Выбрать главу

Васильчиков подал пистолеты Глебову, чтобы тот зарядил; затем Монго проверил, хорошо ли заряжено. Вручили оружие дуэлянтам.

Мишель в белой рубашке, тонкой, как детское платьице, дергающейся на крепчающем ветру, растерянно взял пистолет, взвесил на руке. Ужасно маленький — под огромным грозовым небом, в окружении гигантских гор. Поднял на Монго глаза, совершенно такие же, как у Юрия.

— Неужели я буду в него стрелять? — тихо проговорил Мишель. — Все это была только шутка — я готов, пожалуй, извиниться…

И перевел взгляд на Николая.

Тот скинул черкеску и стоял, чуть набычась и уверенно расставив ноги, точно скала, не имеющая никакого намерения падать. Даже сейчас Николай показался Мишелю забавным: глаз художника улавливал неестественность позы, привычно утрировал ее, вписывал в чрезмерно-романтическое окружение: наползающая из-за гор черная туча, нависающие скалы, кладбище неподалеку от места будущего поединка… Мишель чуть улыбнулся, почти дружески глядя на своего противника.

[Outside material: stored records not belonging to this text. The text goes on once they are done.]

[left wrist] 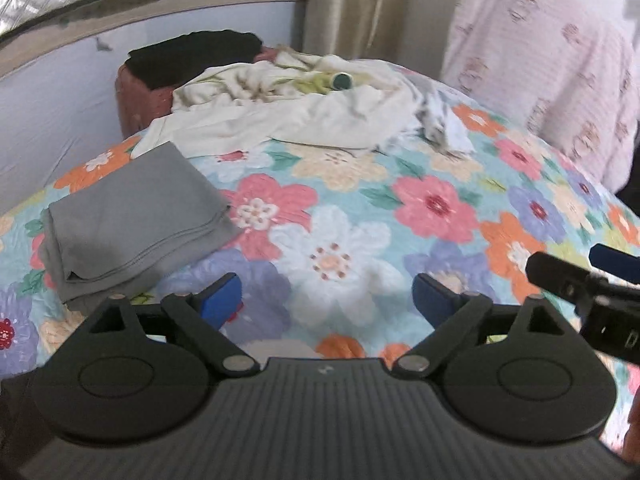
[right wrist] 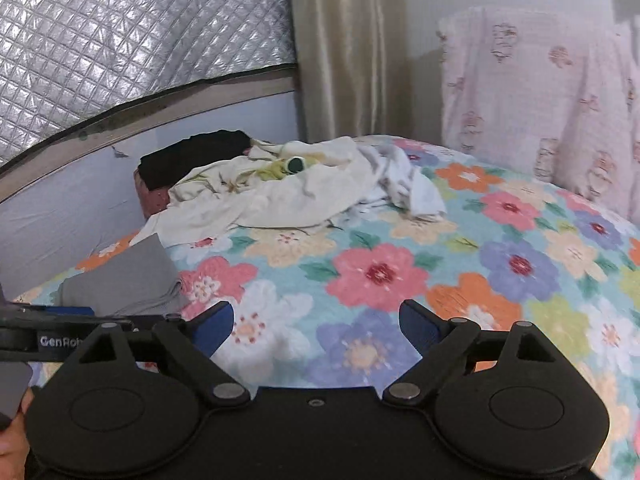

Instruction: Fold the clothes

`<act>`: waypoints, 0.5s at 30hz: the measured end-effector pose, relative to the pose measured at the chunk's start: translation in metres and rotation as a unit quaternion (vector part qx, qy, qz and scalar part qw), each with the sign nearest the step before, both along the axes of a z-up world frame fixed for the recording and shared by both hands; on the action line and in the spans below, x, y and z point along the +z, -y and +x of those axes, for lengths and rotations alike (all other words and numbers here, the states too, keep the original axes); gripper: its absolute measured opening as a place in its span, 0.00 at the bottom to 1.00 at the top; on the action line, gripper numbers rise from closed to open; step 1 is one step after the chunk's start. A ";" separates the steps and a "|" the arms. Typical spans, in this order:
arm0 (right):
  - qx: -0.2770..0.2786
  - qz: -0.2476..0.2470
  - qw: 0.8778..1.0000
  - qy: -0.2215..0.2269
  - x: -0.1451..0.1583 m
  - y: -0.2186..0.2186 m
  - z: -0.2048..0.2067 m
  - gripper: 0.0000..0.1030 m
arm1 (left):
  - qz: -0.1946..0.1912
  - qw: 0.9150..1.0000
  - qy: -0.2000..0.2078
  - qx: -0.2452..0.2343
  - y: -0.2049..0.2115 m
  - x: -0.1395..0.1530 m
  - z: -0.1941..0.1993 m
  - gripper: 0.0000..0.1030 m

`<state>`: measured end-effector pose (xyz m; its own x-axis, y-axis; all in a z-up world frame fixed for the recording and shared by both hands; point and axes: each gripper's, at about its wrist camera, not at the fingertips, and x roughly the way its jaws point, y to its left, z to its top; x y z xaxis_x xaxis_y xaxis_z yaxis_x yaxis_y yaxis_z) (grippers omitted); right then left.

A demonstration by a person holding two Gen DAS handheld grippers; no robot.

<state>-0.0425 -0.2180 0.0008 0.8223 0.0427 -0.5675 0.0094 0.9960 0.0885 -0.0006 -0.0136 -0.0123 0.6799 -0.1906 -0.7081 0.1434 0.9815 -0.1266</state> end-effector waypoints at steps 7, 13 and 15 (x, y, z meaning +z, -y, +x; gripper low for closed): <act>-0.037 -0.012 0.998 -0.041 -0.001 0.000 -0.029 0.93 | 0.059 0.998 0.004 -0.016 0.018 0.017 -0.031 1.00; -0.039 0.012 0.997 -0.062 0.002 -0.001 -0.038 0.93 | 0.063 0.998 -0.006 -0.018 0.015 0.020 -0.043 1.00; -0.039 0.006 0.997 -0.062 0.003 -0.003 -0.041 0.93 | 0.056 0.998 -0.010 -0.017 0.013 0.019 -0.043 1.00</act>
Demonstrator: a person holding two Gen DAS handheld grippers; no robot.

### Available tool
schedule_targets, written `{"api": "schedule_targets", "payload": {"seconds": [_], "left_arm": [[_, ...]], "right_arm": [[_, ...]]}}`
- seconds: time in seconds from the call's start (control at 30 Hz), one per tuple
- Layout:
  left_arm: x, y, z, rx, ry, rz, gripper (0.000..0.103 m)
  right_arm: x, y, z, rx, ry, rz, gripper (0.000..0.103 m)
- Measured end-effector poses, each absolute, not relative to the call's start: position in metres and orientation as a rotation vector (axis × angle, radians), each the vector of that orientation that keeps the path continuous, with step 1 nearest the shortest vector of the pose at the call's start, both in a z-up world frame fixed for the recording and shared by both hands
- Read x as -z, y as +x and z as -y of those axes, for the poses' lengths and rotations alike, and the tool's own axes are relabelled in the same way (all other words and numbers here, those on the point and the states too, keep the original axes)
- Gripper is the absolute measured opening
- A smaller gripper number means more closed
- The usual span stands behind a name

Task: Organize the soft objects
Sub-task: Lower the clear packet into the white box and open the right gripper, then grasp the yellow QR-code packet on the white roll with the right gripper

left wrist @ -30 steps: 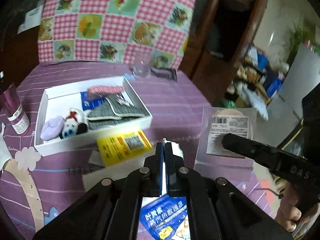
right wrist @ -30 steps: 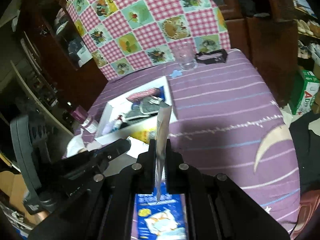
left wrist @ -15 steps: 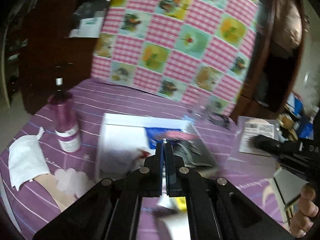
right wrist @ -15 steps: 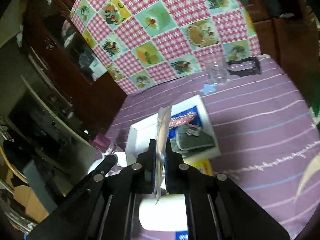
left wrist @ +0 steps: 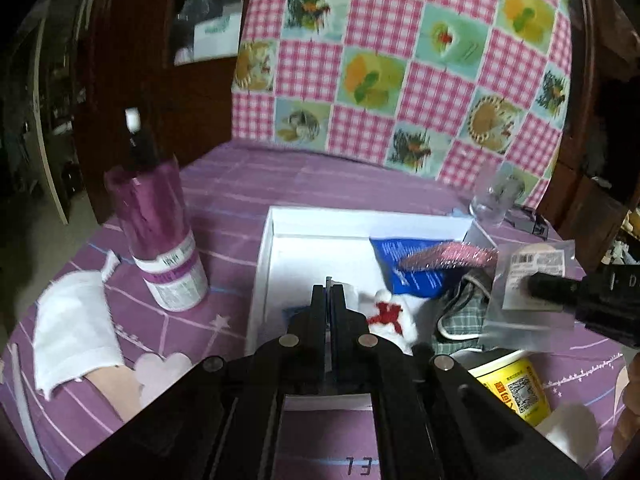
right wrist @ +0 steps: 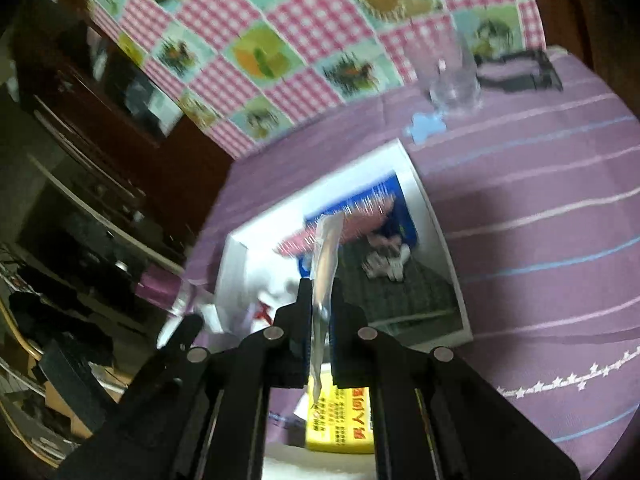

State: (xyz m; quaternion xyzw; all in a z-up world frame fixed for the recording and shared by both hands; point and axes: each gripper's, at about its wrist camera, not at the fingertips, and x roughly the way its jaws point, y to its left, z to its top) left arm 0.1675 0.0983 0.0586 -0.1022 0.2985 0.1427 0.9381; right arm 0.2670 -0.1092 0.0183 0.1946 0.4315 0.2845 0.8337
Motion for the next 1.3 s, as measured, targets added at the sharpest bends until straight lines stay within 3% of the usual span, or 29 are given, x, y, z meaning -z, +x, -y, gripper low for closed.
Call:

Глебов больше не был прежним, сердечным и простым «Мишкой». Теперь он сделался командиром, коего надлежало слушаться беспрекословно.

Уверенно и спокойно распоряжался, отсчитывал шаги, расставлял дуэлистов, делал указания; ему подчинялись. Должно быть, так же деловито он и воюет; с годами этот неприметный офицерик покроется морщинками, женится на неприметной женщинке — и только по ослепительной красоте его дочерей можно будет догадываться о том, как хорош собой был он когда-то…

Мишель тряхнул головой. Сплошной Шекспир. Сочинительство в уме пьес когда-нибудь его погубит.

Глебов вежливо, но отчужденно коснулся его локтя.

— Сюда, Михаил Юрьевич, прошу вас.

Мишель послушно встал у барьера. Глебов развел их с Мартыновым по крайний след отсчитанных шагов; затем сказал:

— По моему сигналу — сходиться. Стрелять — кто когда захочет, без очередности, можно — стоя на месте, можно — подходя к барьеру.

Гроза снова рокотнула, но дождя всерьез еще не начиналось; несколько больших теплых капель упало и тотчас впиталось в пыль.

— Сходитесь! — крикнул Глебов.

Мишель быстро подошел первый к барьеру и остановился, повернувшись к противнику боком и закрываясь пистолетом. Мартынов последовал его примеру — широким размашистым шагом приблизился к отметке, не поднимая пистолета, а затем прицелился.

Мишель ждал, становясь все более растерянным. Монго смотрел на него во все глаза: с каждым мгновением лицо Мишеля делалось все более чужим, все менее знакомым; сквозь родные черты проступали, точно проявлялись сквозь тонкую бумагу, совершенно другие, никогда не виданные. Мишель Лермонтов был сейчас не просто некрасив — он выглядел отталкивающе: с широко раскрытыми темными глазами, с подрагивающей мокроватой нижней губой, с щегольскими блестящими усиками. Пегие волосы с белым клоком надо лбом слиплись от пота — перед грозой было душно. Поэт, мечтатель, шотландский бард, свихнувшийся от столетнего сидения в полых холмах, — что угодно, только не лихой Юрка. В это мгновение Монго не понимал, как возможно было перепутать обоих братьев. Насколько хорош был один, настолько дурен другой — злобный карла, по ошибке природы наделенный поэтическим даром.

И, чтобы оторвать взгляд от этой жуткой картины, Столыпин глянул на Васильчикова. Князь, высокий и тонкий, стоял немного в стороне, устало надломившись в пояснице. Ждал, настороженный. Затем чуть заметно вздохнул — как переводит дух человек, исполнивший свою часть тяжелой работы в ожидании, пока другие докончат остальное.

То самое животное чувство, которое заставляло Дорохова безошибочно поворачиваться туда, где притаилась опасность, вдруг оживилось в душе Столыпина: точно некий доисторический предок проснулся в нем и властно заявил о своих правах. И во всем окружающем их необъятном, вздыбленном, опасном и благодатном Кавказе внезапно ощутилось нечто страшное, нечто такое, чего раньше никогда не ощущалось, несмотря на все опасности войны.

И прежде чем Столыпин допустил догадку в рассудок, тот, доисторический, бывший почти животным, в его сердце уже знал: Юры больше нет. Отсутствие Юрия — вот что чувствовал Монго, вот что заставило его похолодеть при виде тихонько вздыхающего Васильчикова. Оборвалась нить, неизменно протянутая к другу, где бы тот ни находился. Окровавленный ее конец еще дрожал, присоединенный к столыпинскому сердцу, и Монго знал: эта рана не зарубцуется. Юрки нет.